* _Task objective_
Filter the entries below, keeping only lines with the word "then".

Data records:

========================================

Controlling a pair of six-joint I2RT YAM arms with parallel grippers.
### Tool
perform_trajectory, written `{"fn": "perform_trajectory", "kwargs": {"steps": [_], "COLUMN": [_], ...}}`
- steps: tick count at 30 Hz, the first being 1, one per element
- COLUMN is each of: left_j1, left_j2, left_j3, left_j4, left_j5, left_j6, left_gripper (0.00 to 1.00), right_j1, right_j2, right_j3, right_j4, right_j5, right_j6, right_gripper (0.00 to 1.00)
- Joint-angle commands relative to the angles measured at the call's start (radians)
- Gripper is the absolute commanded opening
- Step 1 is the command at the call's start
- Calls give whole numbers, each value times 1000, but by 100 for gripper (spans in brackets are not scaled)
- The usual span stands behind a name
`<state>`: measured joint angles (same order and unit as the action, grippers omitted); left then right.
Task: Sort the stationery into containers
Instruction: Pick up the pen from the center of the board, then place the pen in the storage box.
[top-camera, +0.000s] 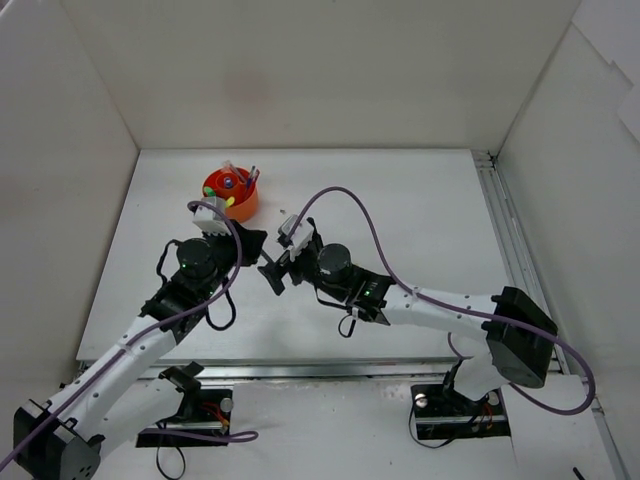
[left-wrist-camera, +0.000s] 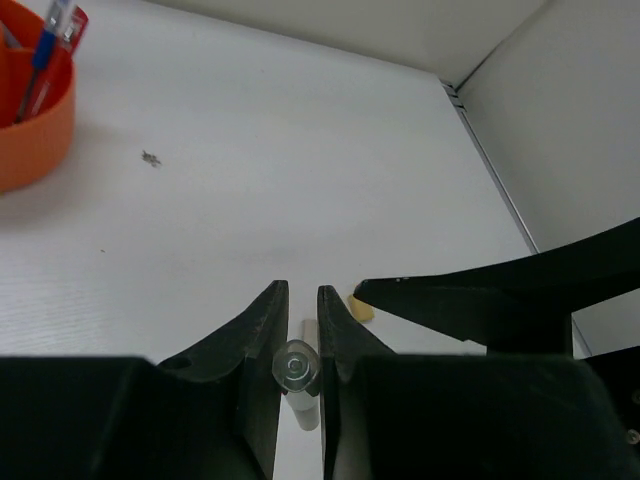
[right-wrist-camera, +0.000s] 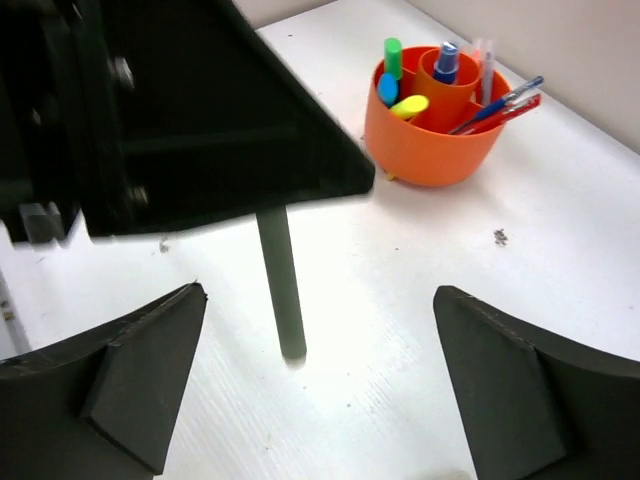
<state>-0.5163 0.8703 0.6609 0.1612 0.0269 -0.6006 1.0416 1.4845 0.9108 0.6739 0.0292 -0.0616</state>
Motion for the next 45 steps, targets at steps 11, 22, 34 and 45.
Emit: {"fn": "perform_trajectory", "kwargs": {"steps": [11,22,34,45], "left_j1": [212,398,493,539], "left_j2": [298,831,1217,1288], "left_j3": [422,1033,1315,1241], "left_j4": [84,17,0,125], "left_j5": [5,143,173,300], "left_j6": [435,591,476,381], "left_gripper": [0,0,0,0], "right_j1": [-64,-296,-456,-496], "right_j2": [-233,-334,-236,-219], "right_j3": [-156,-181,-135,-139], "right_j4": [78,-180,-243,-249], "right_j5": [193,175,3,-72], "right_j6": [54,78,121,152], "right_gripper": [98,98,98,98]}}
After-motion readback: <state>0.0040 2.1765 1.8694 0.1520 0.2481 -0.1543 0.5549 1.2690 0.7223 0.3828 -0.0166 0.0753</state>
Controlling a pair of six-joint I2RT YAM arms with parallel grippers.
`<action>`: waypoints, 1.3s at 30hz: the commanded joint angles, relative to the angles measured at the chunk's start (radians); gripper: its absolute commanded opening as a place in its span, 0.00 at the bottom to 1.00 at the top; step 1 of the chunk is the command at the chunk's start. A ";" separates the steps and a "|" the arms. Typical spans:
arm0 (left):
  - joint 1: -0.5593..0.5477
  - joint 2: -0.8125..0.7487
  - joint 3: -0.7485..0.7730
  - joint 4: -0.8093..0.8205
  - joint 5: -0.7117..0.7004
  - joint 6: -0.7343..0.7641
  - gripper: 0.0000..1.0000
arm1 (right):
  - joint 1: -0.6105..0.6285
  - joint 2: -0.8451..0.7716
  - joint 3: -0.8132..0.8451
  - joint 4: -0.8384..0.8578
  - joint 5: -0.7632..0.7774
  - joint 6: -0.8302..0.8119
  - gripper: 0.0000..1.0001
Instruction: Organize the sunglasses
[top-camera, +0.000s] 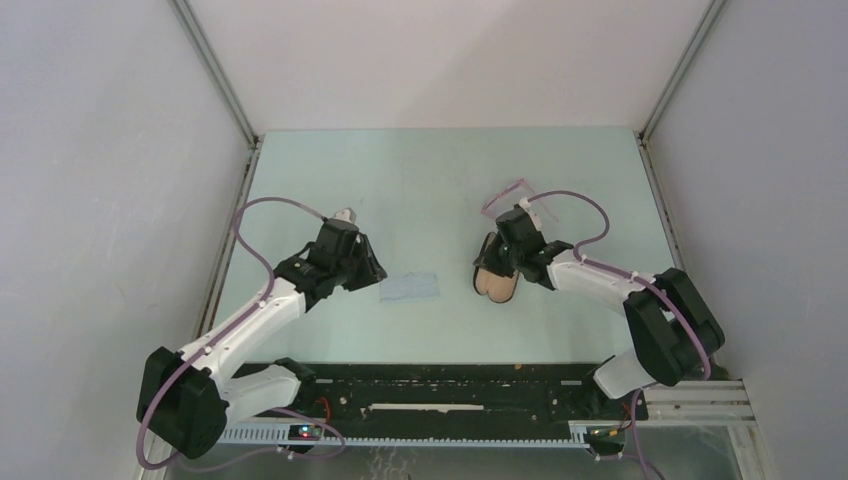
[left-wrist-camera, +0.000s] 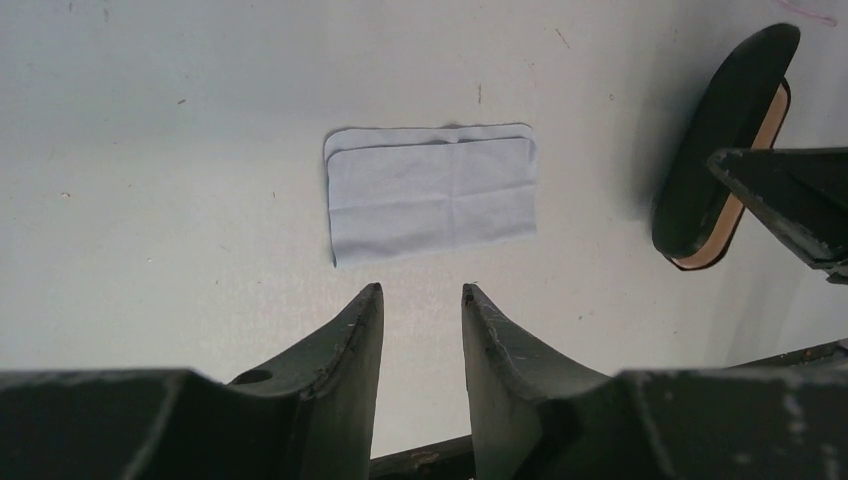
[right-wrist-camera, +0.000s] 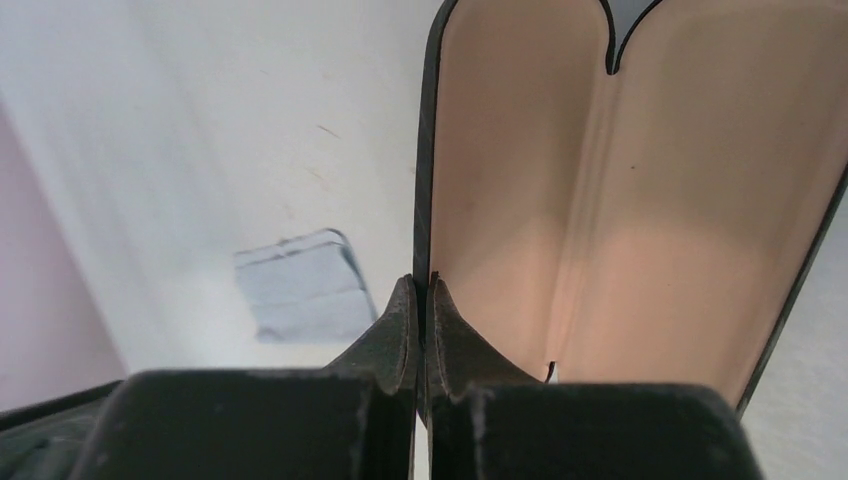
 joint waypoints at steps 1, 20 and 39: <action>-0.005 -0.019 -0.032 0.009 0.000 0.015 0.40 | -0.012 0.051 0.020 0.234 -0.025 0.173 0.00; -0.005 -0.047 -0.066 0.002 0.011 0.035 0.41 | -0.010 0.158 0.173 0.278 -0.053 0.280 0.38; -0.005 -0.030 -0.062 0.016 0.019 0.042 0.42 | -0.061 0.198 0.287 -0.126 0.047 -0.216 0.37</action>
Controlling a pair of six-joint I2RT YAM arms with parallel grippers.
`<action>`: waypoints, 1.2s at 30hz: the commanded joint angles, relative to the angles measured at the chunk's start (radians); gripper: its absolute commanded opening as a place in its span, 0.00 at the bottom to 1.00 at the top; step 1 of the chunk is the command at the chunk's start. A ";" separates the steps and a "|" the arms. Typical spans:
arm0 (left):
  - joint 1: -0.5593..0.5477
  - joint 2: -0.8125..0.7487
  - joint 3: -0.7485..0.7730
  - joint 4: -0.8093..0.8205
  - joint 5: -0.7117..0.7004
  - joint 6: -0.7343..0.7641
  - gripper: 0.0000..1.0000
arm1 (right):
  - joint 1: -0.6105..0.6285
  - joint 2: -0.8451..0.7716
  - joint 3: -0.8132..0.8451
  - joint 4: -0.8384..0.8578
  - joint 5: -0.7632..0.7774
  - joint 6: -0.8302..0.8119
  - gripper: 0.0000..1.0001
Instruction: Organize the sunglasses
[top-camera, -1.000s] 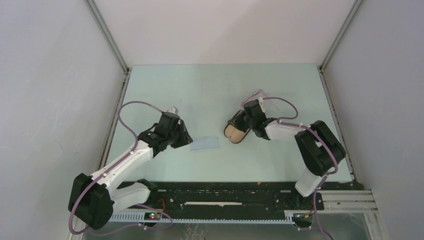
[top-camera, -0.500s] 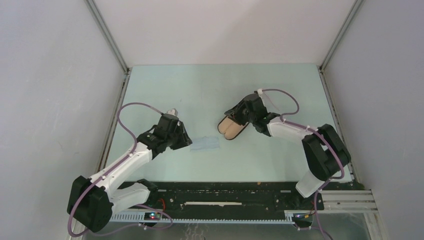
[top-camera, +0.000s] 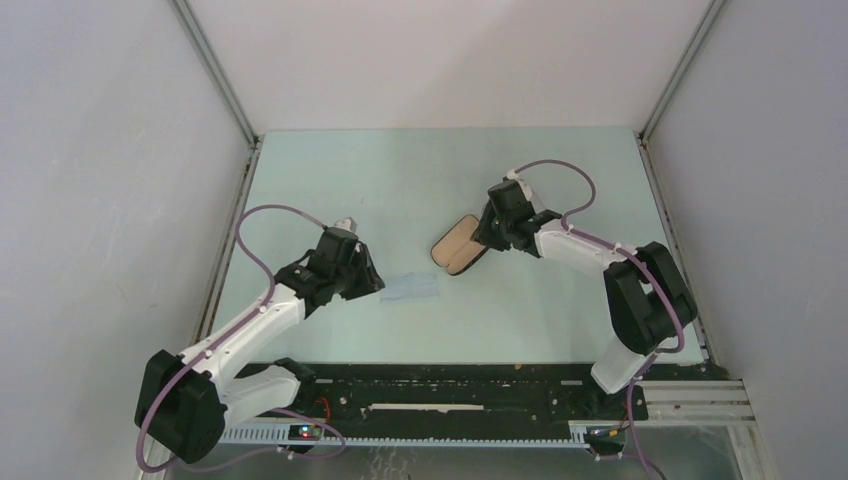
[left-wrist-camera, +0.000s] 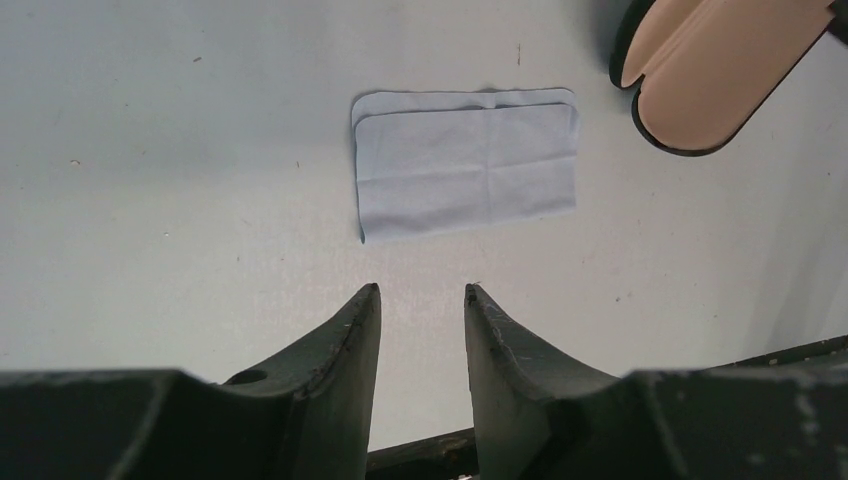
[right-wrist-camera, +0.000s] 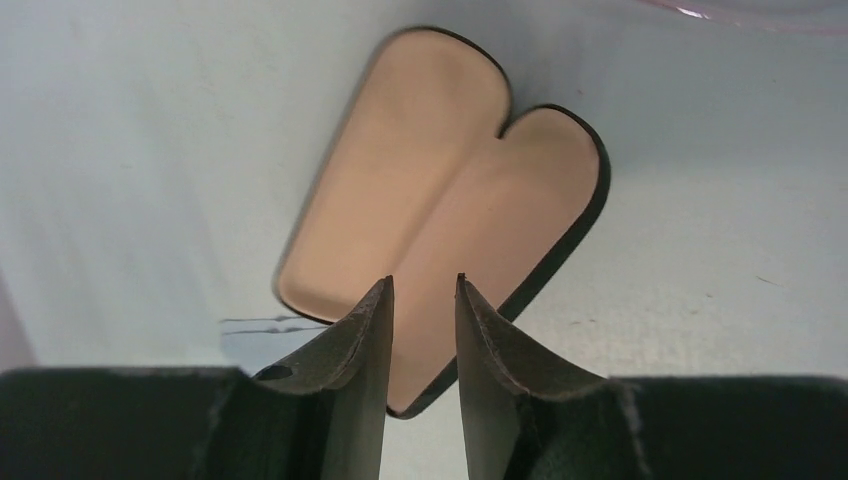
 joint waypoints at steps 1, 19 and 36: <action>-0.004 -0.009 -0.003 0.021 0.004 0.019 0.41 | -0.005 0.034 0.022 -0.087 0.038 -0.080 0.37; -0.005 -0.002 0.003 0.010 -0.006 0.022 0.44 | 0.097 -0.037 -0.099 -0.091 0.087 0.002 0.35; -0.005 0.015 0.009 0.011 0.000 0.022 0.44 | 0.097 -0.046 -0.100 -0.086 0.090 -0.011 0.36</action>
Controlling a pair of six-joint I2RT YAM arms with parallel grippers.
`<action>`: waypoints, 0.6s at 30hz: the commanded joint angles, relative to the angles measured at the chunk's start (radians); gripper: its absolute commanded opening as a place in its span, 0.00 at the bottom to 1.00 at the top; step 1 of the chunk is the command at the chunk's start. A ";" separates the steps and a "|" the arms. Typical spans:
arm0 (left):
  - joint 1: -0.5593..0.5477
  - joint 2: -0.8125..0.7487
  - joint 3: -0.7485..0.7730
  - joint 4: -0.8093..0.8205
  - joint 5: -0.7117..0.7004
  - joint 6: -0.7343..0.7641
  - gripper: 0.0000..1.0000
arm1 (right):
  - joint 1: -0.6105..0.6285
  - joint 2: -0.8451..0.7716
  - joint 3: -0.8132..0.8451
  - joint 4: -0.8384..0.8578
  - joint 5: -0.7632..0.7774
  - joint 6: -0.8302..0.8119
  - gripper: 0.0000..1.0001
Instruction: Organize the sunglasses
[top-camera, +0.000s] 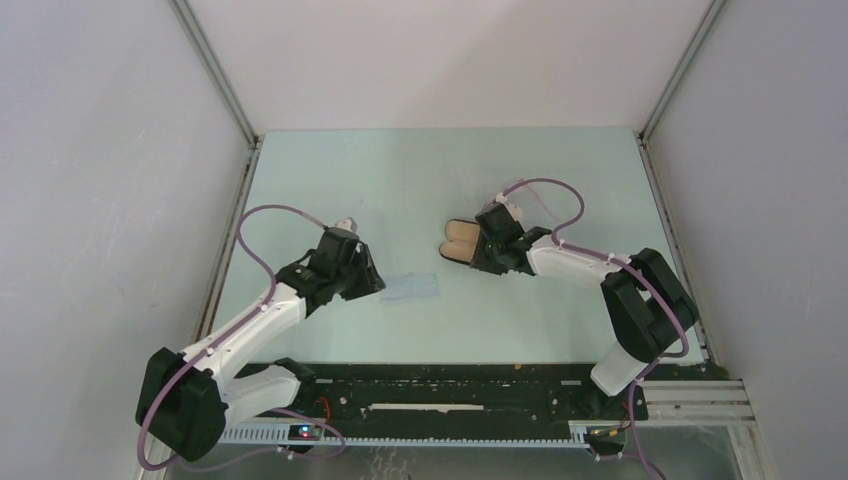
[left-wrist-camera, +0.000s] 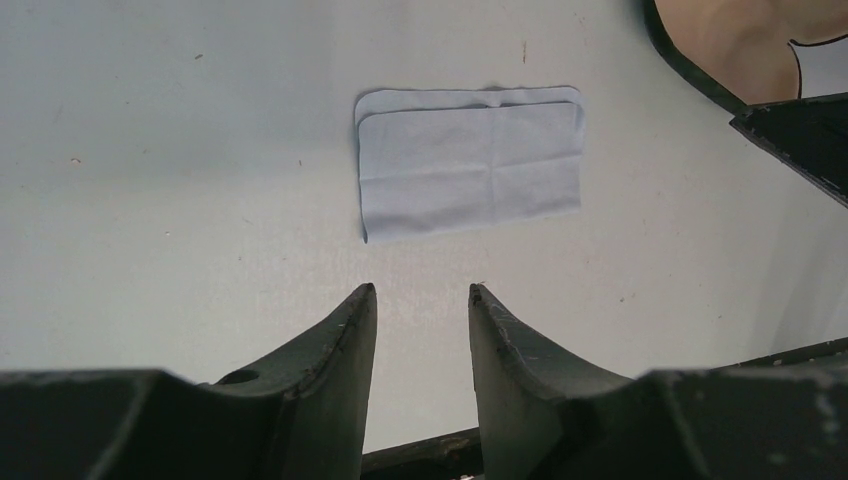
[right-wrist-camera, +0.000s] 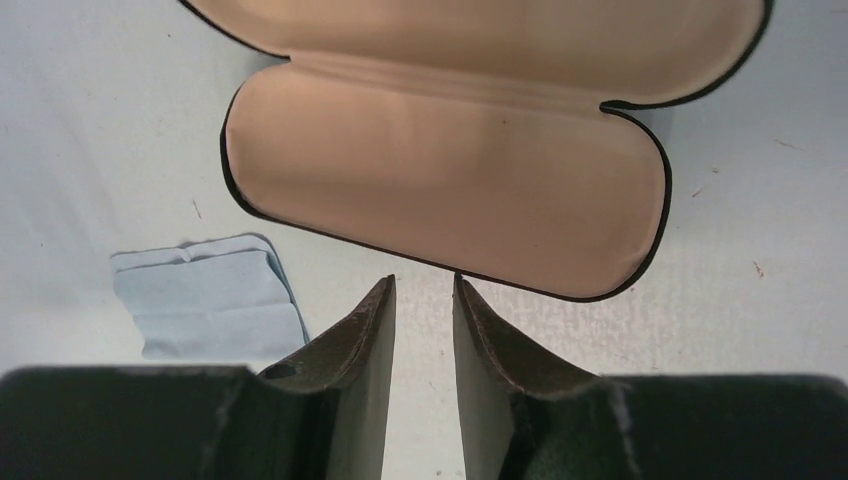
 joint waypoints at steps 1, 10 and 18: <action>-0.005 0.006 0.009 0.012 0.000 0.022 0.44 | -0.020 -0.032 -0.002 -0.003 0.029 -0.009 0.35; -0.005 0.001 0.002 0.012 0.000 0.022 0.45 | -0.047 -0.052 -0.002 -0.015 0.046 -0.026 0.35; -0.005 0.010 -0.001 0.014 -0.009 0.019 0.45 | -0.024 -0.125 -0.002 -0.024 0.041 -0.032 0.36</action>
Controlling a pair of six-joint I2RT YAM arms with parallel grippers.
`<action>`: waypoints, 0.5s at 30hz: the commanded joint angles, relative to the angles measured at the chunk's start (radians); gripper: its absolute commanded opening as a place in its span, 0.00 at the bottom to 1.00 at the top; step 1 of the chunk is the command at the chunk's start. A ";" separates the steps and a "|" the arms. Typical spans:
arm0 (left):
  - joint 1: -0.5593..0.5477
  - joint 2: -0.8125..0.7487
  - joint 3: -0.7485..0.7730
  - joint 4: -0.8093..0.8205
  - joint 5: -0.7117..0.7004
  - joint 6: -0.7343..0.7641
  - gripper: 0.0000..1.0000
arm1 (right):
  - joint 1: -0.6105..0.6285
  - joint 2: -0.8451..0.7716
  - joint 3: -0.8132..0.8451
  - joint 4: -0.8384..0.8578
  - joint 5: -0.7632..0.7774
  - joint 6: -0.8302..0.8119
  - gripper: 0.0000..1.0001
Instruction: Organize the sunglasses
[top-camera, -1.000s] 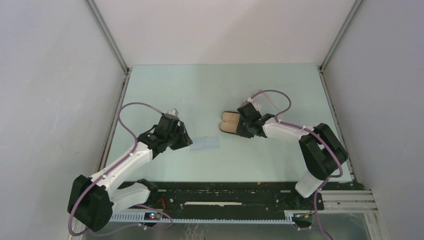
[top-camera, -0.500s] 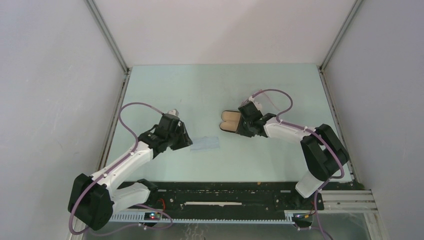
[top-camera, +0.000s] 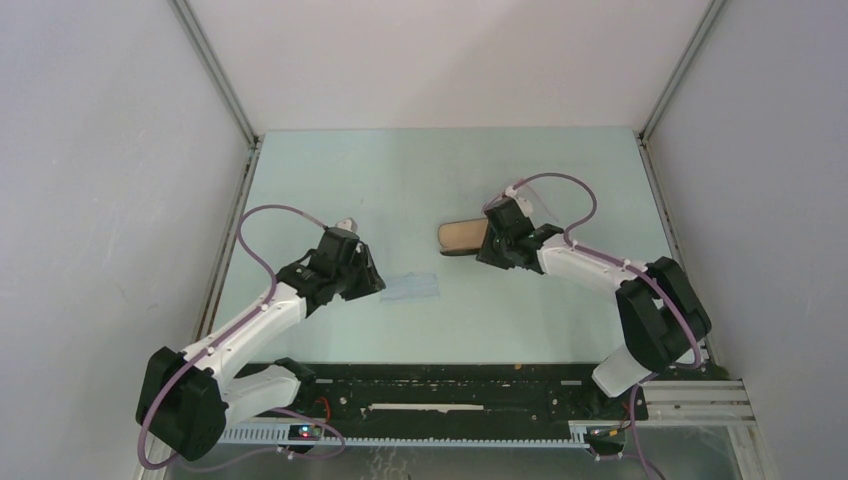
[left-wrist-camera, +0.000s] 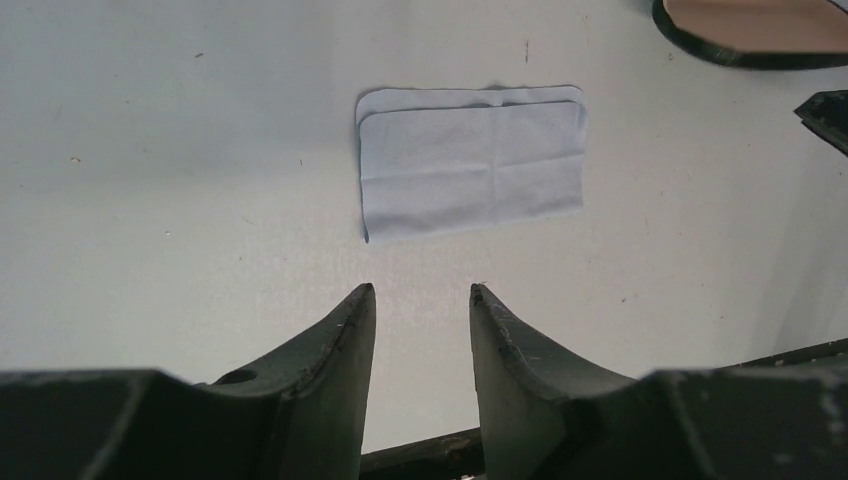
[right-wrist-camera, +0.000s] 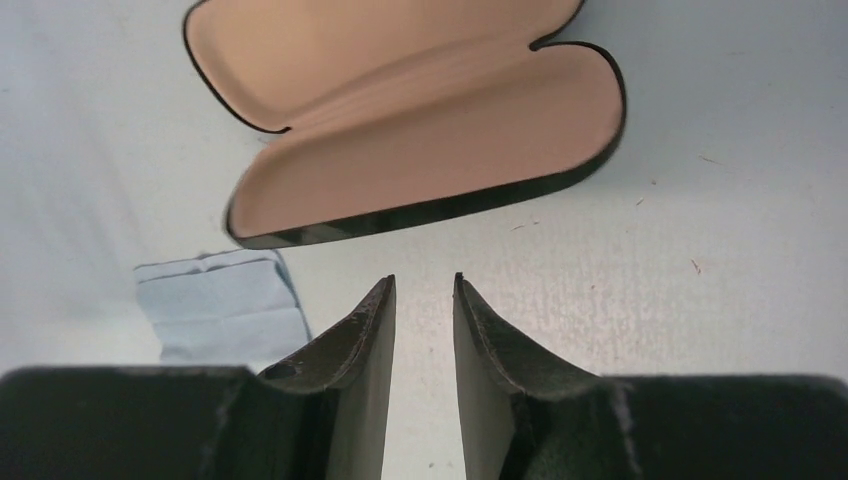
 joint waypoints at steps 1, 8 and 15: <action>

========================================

* _Result_
`<state>`: measured joint angles (same order and unit as the action, grippers omitted); left then right.
Instruction: Pick up the pen from the center of the board, then place the pen in the storage box.

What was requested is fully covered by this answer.